But how is inflation measured and where does it come from?

In June, Canadian inflation hit a 40-year high of 8.1. % reached. Although there are signs that inflation has eased, many Canadians have coped with the surging cost of living by spending less, working more to earn more, using their savings or taking on more debt.

As an economics professor doing research on prices and consumption, he offers some insight into how inflation is measured and how it affects Canadians and the economy as a whole. I think that I want to do it.

What is inflation?

Inflation is the general increase in prices, resulting in a decrease in the purchasing power of money. Most of us can sense whether inflation is high or low from our daily purchases, but the inflation rates reported in the press and discussed by policymakers are created by a small army of statisticians and data collectors. It is a specific scale that has been

Statistics Canada builds the Consumer Price Index (CPI), which is used to track inflation through a two-step process. In the first step, Statistics Canada collects over one million price quotes for virtually anything available in the country.

Prices are recorded in a variety of ways, and the frequency and location of price collection varies by item. For example, items whose prices change rapidly, such as groceries or gasoline, or whose prices fluctuate from place to place, such as rent, are more expensive than items collected once a year, such as college tuition or insurance. are also frequently collected.

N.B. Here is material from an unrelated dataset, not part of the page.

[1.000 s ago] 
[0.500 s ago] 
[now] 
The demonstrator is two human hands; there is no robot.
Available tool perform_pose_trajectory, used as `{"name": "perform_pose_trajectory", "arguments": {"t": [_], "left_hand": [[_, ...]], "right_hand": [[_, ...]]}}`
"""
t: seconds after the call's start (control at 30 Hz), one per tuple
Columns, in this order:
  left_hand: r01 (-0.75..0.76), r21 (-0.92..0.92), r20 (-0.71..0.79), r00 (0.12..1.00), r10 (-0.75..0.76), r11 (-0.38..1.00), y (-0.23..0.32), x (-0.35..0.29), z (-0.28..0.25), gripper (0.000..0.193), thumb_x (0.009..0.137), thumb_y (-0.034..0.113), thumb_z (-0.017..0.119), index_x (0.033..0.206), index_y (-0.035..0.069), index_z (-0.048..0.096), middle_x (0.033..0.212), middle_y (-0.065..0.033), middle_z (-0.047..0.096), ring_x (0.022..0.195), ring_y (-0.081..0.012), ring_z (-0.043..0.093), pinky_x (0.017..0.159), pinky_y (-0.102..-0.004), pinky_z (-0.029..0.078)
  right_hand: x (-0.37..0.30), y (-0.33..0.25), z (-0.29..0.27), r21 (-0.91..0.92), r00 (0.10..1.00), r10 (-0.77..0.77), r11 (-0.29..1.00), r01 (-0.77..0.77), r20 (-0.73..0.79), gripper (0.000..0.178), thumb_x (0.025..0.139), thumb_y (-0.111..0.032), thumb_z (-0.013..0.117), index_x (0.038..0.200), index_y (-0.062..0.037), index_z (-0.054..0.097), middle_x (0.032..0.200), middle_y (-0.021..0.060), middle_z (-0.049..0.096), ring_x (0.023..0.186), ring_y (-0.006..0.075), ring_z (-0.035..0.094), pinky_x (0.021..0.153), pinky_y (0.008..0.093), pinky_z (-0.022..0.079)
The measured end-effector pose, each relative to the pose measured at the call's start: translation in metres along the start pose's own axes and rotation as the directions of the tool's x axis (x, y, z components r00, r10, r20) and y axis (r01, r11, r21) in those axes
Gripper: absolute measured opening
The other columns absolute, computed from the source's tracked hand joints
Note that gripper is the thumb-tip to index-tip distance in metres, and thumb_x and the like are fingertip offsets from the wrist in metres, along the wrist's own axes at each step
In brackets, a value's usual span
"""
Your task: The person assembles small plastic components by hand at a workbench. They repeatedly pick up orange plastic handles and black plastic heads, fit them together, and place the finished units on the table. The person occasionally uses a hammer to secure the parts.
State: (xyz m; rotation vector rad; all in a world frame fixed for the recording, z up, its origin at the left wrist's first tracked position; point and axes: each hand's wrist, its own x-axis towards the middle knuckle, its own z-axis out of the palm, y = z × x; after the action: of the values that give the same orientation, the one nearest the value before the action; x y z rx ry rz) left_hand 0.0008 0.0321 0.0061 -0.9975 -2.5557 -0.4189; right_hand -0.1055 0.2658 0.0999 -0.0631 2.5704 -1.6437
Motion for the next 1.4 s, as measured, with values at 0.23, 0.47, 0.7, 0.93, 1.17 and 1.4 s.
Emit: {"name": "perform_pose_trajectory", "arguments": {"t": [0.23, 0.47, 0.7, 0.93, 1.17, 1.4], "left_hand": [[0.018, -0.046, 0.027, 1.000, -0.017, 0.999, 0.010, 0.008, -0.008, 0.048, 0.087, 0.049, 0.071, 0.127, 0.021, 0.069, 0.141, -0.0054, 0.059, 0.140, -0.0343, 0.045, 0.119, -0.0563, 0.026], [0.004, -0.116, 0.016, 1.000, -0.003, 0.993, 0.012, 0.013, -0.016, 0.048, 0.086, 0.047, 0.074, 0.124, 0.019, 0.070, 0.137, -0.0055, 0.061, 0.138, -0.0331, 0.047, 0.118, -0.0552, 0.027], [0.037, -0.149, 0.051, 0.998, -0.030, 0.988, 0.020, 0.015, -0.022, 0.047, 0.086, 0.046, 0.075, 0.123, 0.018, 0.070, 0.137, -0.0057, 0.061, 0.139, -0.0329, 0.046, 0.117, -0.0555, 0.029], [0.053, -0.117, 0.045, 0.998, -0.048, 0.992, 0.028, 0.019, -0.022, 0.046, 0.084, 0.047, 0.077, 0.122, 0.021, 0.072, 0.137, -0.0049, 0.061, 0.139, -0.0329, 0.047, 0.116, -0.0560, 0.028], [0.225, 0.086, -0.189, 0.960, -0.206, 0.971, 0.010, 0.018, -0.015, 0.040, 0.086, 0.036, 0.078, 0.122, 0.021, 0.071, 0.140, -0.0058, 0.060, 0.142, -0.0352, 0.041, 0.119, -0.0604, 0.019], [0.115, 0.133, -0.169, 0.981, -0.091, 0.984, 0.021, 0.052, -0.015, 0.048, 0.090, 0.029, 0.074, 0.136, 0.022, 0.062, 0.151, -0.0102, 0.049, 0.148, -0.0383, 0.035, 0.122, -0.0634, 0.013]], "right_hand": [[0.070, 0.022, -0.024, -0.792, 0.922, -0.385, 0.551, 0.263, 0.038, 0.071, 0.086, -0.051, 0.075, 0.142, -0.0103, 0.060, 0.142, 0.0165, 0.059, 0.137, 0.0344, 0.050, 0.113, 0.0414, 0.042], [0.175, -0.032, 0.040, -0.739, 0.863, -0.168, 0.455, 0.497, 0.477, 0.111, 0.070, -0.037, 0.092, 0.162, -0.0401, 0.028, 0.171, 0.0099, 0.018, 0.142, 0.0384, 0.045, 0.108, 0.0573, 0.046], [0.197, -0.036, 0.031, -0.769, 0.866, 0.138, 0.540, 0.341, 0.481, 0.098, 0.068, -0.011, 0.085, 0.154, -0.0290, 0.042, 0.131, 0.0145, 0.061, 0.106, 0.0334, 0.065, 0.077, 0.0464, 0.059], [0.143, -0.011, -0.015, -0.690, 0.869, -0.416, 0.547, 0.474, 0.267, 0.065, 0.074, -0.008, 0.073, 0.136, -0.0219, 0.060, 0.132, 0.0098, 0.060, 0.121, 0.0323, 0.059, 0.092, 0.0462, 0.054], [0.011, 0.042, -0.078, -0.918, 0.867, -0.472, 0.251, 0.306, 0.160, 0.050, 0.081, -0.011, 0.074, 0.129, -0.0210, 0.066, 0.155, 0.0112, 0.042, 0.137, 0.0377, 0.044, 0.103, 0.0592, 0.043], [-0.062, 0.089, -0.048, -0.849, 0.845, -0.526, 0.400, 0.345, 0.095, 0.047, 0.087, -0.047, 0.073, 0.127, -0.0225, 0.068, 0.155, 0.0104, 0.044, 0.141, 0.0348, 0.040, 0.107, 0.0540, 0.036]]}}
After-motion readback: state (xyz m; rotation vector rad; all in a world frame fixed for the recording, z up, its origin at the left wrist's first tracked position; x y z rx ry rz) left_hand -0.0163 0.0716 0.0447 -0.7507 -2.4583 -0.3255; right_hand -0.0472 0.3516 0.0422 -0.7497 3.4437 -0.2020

In a second step, Statistics Canada aggregates these prices and weights each item's price change by its share of total consumer spending to produce a consumer price index for all items. To do. These weights are updated from time to time to reflect changes in consumer spending patterns.

The most recent update for 2021 reflects changes in pandemic-related spending, including lower weightings for food (15.75%) and transport (16.16%). , the weight is higher shelter (29.67%).

Statistics Canada and the Bank of Canada also measure "core inflation." This removes the most volatile commodities (food and energy) from the CPI to give a better picture of sluggish long-term cost pressures.

Causes of inflation.

Prices are determined by supply and demand. High inflation indicates that demand for goods and services exceeds supply across the economy.

Demand is strong due to strong job and wage growth, weak credit, pandemic-related government payments, and a shift in demand for pandemic-related household consumption goods.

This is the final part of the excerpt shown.